When seeking long-term investments that blend the best of both growth and value, the GARP (Growth at a Reasonable Price) strategy offers a balanced middle ground. This approach, famously championed by legendary fund manager Peter Lynch, focuses on companies with solid, sustainable earnings growth that are not yet priced to perfection by the market. The core idea is to avoid overvalued growth stocks and instead target businesses with strong fundamentals trading at reasonable valuations, a method that helped Lynch achieve an average yearly return of 29.2% for the Magellan Fund between 1977 and 1990. Using a Peter Lynch-inspired stock screener, we identified ANGLOGOLD ASHANTI PLC (NYSE:AU) as a potential candidate for this disciplined strategy.
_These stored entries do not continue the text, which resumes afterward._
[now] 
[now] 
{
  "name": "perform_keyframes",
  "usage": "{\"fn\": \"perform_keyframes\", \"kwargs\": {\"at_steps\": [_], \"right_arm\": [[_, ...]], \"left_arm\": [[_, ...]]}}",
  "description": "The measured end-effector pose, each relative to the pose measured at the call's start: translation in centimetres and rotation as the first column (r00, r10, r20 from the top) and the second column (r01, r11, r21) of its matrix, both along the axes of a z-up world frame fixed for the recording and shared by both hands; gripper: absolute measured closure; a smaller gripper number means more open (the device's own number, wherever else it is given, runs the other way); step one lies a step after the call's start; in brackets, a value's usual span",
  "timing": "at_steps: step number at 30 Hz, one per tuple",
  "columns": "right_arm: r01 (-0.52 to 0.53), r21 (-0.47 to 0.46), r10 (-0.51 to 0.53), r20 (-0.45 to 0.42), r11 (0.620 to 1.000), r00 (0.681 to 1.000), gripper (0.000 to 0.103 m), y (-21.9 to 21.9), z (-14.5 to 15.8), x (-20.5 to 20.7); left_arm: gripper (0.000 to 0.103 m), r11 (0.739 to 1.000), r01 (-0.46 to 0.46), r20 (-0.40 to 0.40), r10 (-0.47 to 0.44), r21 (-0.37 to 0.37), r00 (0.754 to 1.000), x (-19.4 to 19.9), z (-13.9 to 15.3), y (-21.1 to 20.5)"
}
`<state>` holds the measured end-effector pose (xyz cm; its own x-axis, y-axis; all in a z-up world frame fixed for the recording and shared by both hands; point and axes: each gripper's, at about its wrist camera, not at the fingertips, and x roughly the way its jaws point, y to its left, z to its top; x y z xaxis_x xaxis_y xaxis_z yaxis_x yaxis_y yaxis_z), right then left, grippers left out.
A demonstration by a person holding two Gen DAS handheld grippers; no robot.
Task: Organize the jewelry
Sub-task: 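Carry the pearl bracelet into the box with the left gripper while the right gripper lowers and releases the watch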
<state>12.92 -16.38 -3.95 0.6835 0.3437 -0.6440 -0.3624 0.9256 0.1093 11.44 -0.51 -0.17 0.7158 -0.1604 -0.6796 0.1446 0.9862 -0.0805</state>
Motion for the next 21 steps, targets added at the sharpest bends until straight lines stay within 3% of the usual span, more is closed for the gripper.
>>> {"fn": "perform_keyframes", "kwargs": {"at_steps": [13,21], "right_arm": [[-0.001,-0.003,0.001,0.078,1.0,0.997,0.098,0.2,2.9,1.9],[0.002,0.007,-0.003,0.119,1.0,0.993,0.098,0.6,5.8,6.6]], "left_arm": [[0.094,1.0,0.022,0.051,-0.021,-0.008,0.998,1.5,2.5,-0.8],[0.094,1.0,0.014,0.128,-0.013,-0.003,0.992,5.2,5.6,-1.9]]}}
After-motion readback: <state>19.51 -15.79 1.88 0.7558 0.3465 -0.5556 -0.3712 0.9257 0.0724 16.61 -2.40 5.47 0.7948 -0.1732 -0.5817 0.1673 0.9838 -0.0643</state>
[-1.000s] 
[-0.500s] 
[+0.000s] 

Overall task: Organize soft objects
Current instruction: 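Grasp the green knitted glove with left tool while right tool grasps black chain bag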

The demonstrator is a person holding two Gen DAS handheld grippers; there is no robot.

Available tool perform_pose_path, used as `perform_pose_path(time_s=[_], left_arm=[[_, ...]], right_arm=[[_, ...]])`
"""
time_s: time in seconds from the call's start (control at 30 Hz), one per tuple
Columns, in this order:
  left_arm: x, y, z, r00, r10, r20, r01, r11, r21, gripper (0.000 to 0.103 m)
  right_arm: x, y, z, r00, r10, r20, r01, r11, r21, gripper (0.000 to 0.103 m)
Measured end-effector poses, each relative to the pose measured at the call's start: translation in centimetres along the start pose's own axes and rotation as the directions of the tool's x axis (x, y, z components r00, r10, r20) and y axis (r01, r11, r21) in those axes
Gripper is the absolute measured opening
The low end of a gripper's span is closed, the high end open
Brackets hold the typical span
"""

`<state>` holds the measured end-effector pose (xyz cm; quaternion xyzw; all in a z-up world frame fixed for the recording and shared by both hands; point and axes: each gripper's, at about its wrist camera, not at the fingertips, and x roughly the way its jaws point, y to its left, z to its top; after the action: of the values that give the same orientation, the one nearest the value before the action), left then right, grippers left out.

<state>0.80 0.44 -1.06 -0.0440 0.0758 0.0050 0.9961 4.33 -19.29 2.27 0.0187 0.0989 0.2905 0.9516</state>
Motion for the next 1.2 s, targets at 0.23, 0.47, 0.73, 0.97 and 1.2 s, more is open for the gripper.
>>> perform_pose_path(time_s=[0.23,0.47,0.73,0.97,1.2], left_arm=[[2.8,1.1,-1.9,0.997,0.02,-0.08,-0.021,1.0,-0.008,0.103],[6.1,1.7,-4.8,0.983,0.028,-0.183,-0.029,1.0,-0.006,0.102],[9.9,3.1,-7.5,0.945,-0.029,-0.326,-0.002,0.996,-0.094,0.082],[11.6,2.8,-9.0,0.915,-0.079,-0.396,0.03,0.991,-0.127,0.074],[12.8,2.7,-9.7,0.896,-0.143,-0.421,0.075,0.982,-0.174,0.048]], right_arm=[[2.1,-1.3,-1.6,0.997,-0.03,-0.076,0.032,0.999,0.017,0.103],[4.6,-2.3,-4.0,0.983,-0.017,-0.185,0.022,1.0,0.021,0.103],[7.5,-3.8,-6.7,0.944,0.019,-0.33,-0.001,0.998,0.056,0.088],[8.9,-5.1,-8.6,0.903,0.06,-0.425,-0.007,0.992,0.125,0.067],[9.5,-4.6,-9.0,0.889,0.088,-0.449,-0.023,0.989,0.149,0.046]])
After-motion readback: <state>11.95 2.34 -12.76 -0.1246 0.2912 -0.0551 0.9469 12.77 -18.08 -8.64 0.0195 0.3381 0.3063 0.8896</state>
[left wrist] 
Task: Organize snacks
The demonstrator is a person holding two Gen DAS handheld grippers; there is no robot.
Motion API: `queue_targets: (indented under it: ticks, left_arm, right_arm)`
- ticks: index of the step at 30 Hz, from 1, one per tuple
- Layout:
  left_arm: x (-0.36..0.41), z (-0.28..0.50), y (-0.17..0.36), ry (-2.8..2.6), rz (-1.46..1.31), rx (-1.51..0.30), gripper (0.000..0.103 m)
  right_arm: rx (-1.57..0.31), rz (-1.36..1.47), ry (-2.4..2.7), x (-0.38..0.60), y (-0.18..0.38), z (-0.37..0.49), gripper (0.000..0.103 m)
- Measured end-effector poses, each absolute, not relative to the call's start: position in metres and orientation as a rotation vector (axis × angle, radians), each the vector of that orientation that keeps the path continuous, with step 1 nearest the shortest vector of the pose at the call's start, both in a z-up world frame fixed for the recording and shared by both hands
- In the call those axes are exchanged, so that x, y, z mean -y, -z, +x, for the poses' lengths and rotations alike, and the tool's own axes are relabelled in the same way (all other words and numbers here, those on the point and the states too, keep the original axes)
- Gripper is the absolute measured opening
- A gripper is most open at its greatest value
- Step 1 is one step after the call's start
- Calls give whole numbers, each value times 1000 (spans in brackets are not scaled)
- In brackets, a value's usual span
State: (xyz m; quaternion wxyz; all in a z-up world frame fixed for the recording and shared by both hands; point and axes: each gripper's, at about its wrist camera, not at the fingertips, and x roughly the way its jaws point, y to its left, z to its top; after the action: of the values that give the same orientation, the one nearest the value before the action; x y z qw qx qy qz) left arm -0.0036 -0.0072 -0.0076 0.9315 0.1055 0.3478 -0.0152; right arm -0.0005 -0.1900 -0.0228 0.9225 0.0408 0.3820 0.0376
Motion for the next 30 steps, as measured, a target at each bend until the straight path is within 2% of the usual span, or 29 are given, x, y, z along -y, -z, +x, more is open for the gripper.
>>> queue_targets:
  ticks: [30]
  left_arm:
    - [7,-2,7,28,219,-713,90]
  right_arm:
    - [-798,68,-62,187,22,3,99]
Recent Performance and Growth Profile
The first filter in a Peter Lynch screen targets companies with consistent but not explosive growth. Lynch specifically looked for earnings per share (EPS) growth between 15% and 30% over five years, as he believed anything faster was unsustainable. ANGLOGOLD ASHANTI meets this requirement with a 5-year EPS growth rate of 17.16%, indicating a steady upward trajectory. The company’s past performance shows strong momentum, with EPS growing by an impressive 156.33% in the last year alone and revenue increasing by 20.75% over the same period. This suggests the company is capturing market share and executing well operationally, without the speculative frenzy that often accompanies faster-growing peers.
Valuation Metrics
For a GARP investor, a company’s growth must be backed by a reasonable price. Lynch’s preferred valuation tool is the PEG ratio (Price/Earnings to Growth), which compares the P/E ratio to the earnings growth rate. The screen requires a PEG ratio of 1 or lower, indicating that the stock is not overpaying for its growth. ANGLOGOLD ASHANTI passes this test with a PEG ratio of 0.74, based on past 5-year growth. For context, this means investors are paying less than one dollar for every dollar of expected growth, a hallmark of undervaluation.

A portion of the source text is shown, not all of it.